Il Teatro Duse di Bologna si prepara ad accogliere, dal 13 al 15 marzo, un evento teatrale di grande richiamo: “Contrazioni pericolose”. La nuova commedia, scritta e diretta da Gabriele Pignotta, promette di conquistare il pubblico con la sua miscela di comicità, emozione e acute riflessioni sulla contemporaneità. Prodotta da ArtistiAssociati – Centro di produzione teatrale, diretto da Walter Mramor, la pièce vanta un cast d’eccezione composto da Rocío Muñoz Morales, Giorgio Lupano e lo stesso Gabriele Pignotta.
Una sala parto, un’amicizia e un segreto inaspettato
La trama si sviluppa interamente all’interno di un reparto di ginecologia di un ospedale romano. Martina (Rocío Muñoz Morales) è in pieno travaglio, assistita da un ostetrico tanto professionale quanto rassegnato (Gabriele Pignotta). La situazione, già di per sé concitata, si complica a causa della presenza di Massimo (Giorgio Lupano), l’uomo che l’accompagna. Non è il marito, né il fratello e nemmeno il compagno, ma un “amico speciale” a cui Martina ha tenuto nascosta la sua gravidanza. Sarà solo nel finale, tra un equivoco e una rivelazione, che Massimo scoprirà di essere il padre del bambino che sta per nascere.
Questo evento inaspettato funge da catalizzatore, facendo esplodere un “vulcano di emozioni” che i due amici si portano dentro da anni. Il travaglio fisico di Martina diventa così metafora del travaglio esistenziale di un’intera generazione: quella dei quarantenni, spesso descritti come instabili, immaturi e trincerati dietro le proprie carriere, spaventati dalle decisioni importanti e dai legami definitivi.

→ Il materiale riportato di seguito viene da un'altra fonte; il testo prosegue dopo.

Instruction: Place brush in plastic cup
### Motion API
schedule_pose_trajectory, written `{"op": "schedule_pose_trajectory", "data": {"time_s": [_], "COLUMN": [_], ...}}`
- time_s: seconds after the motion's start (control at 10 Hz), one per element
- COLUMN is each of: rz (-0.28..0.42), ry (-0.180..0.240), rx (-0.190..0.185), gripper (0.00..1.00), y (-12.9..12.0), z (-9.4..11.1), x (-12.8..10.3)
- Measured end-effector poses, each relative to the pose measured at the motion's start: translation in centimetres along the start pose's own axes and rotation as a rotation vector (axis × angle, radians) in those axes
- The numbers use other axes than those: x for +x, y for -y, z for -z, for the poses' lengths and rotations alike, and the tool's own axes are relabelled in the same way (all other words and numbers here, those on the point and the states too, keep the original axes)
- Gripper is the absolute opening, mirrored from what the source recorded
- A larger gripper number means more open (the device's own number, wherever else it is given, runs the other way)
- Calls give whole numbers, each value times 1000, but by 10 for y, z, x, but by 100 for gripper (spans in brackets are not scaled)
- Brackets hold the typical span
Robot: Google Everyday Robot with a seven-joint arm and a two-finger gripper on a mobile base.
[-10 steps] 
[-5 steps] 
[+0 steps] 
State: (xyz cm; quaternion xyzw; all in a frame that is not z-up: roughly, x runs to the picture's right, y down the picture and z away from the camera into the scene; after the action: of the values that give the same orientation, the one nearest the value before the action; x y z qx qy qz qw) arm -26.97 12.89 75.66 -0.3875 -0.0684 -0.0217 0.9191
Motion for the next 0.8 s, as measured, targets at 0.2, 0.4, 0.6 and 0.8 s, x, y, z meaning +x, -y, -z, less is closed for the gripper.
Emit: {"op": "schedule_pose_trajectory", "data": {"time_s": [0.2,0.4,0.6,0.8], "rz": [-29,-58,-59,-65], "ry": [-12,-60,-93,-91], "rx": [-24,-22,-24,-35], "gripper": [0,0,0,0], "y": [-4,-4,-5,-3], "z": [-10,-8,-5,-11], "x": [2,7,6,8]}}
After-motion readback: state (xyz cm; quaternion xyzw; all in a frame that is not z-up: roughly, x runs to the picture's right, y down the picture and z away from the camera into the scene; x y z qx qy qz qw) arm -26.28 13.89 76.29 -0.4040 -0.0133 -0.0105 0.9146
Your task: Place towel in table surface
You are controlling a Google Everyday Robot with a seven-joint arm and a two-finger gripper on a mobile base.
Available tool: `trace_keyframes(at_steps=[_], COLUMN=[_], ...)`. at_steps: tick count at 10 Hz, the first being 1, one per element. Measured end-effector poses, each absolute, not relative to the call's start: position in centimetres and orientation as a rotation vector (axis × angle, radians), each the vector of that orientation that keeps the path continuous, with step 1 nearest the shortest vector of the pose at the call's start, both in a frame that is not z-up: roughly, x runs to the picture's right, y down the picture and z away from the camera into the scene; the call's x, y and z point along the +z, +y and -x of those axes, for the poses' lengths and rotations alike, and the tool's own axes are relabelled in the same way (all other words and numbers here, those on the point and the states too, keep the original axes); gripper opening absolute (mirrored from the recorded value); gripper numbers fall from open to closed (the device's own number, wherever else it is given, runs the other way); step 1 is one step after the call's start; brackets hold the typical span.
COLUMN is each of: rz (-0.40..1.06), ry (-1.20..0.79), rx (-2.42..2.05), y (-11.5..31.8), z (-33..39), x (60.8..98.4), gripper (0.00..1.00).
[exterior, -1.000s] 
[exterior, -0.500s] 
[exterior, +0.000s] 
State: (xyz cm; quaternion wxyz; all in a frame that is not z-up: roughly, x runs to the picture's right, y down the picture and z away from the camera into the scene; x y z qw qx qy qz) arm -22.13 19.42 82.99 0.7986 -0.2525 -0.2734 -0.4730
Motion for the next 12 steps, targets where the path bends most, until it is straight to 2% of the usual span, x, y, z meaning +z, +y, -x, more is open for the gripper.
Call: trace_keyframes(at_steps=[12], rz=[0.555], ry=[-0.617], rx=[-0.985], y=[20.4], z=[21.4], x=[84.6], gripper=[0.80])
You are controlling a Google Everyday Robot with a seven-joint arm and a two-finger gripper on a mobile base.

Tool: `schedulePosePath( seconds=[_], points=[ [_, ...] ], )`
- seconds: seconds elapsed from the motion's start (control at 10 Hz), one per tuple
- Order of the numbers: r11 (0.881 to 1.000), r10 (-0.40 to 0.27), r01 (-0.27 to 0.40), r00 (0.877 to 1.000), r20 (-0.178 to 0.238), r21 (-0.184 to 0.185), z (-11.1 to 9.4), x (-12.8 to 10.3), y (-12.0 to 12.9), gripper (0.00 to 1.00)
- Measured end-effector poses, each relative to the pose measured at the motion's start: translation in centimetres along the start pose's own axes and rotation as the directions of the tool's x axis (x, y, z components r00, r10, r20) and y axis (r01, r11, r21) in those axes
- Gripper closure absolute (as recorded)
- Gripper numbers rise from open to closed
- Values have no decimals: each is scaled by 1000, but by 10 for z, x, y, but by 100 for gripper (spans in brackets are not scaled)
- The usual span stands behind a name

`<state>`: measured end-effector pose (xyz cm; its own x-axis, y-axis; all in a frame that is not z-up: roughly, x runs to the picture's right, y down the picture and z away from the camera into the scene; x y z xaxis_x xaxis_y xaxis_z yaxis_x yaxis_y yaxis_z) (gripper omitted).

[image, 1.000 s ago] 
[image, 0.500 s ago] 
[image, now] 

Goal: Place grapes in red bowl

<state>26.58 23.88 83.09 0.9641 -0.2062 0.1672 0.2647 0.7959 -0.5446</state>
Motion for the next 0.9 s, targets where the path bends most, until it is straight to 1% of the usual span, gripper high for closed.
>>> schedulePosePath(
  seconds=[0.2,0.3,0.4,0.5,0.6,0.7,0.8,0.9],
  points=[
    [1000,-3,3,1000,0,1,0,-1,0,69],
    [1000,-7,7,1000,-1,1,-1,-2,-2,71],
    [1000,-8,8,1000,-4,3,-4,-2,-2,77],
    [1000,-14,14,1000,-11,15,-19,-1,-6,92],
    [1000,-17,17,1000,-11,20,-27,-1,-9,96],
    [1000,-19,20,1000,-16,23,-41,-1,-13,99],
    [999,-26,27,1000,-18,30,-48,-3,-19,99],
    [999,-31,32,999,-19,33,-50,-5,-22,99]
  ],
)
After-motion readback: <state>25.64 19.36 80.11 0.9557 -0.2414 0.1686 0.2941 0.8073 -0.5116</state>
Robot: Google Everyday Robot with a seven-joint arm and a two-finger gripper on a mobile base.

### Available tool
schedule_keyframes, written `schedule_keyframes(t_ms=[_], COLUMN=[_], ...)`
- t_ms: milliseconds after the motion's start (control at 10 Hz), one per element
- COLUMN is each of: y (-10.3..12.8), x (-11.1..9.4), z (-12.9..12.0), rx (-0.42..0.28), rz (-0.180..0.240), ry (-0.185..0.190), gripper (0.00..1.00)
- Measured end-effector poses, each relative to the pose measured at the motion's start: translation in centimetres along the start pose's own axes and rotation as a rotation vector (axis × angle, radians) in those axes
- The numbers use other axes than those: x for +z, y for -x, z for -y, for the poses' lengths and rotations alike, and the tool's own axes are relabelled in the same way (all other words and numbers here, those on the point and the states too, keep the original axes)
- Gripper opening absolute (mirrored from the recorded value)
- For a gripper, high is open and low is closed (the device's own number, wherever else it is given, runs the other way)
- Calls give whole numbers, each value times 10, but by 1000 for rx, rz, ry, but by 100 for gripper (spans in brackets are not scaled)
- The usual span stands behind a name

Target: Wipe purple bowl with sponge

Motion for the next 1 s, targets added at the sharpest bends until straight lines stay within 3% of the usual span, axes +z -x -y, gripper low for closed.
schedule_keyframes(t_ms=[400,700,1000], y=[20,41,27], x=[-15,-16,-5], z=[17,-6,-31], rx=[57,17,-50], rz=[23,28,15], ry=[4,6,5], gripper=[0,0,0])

Un cambio di passo per Gabriele Pignotta
Con “Contrazioni pericolose”, Gabriele Pignotta segna un’evoluzione nella sua carriera di autore e regista. Pur mantenendo gli ingredienti vincenti della sua drammaturgia – dialoghi brillanti, situazioni comiche irresistibili e una grande intesa tra gli attori – questa volta Pignotta si spinge oltre, esplorando con ironia e sensibilità le profondità dell’animo umano. La commedia diventa uno strumento per indagare le paure, le speranze e i desideri di una generazione alla perenne ricerca di un equilibrio in un mondo che ha smarrito i suoi punti di riferimento.
L’opera non si limita a divertire, ma invita a una riflessione più ampia sui limiti e le fragilità che caratterizzano la nostra società. La figura dell’ostetrico, interpretata da Pignotta, incarna la passione rassegnata di chi opera in contesti di estrema gioia e dolore, come gli ospedali, spesso alle prese con carenze di mezzi e personale.
Un cast affiatato per una storia universale
La chimica tra i tre protagonisti è uno dei punti di forza dello spettacolo. Rocío Muñoz Morales, nel ruolo di Martina, offre un’interpretazione intensa di una donna di fronte al cambiamento più grande della sua vita, la maternità, vissuta con un misto di angoscia e felicità. Giorgio Lupano dà volto a Massimo, l’amico di sempre la cui vita viene sconvolta da una rivelazione che lo costringerà a fare i conti con se stesso. Infine, Gabriele Pignotta, nel triplice ruolo di autore, regista e attore, guida la narrazione con maestria, bilanciando perfettamente i toni comici e quelli più riflessivi.
La produzione è curata da ArtistiAssociati, un Centro di produzione teatrale riconosciuto dal Ministero della Cultura, che da oltre trent’anni opera a livello nazionale e internazionale, con un focus sulla drammaturgia contemporanea e un forte impegno nella formazione dei giovani.
Informazioni e biglietti
Lo spettacolo andrà in scena al Teatro Duse di Bologna da venerdì 13 a domenica 15 marzo. Gli orari sono alle 21:00 per le serate di venerdì e sabato, e alle 16:00 per la replica di domenica. La durata è di circa due ore, intervallo incluso. Un’occasione imperdibile per trascorrere una serata all’insegna del buon teatro, capace di far ridere, emozionare e pensare.